#### [PROBLEM DETAILS]
Every line below from the one containing "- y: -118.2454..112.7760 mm" through the one containing "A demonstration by" must be transcribed exactly. Omit all lines outside that stretch.
________
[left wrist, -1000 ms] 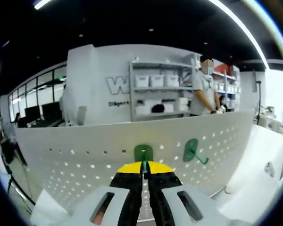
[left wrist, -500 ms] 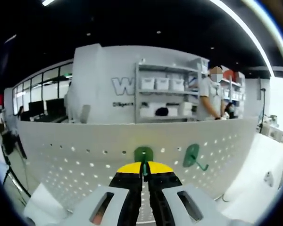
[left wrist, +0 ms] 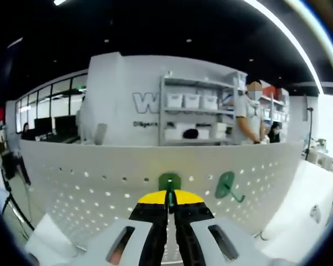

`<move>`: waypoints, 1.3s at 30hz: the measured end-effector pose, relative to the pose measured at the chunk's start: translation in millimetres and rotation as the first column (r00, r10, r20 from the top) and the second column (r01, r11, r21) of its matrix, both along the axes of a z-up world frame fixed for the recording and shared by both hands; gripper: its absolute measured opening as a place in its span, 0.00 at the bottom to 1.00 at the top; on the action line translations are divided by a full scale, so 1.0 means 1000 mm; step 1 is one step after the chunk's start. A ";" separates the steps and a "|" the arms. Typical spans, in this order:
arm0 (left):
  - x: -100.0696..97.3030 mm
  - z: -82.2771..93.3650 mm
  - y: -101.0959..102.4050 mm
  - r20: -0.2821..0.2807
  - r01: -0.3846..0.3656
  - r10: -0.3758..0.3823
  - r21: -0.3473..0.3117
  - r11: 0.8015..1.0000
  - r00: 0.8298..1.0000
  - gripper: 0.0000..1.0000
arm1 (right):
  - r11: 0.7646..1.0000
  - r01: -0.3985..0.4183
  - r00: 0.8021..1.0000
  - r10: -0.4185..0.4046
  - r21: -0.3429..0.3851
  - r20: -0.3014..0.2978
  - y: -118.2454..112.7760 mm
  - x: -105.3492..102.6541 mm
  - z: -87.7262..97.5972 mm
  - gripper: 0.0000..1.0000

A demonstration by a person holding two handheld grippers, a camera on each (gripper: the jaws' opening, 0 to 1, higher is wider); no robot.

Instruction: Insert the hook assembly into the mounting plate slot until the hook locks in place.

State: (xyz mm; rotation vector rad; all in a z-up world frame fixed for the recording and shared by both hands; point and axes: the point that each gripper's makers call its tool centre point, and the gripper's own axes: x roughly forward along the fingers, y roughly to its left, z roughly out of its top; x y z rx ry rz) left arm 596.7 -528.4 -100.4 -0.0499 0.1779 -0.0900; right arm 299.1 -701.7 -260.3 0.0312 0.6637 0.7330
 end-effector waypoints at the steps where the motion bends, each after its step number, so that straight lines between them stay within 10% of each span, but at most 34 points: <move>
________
#### [EXERCISE RESULT]
  - y: -118.2454..112.7760 mm
  - x: -105.3492..102.6541 mm
  - z: -87.7262..97.5972 mm
  - gripper: 0.0000..1.0000

A demonstration by a person holding two handheld grippers, a camera on each (gripper: the jaws' opening, 0 to 1, higher is wider); no robot.

This completes the requested output.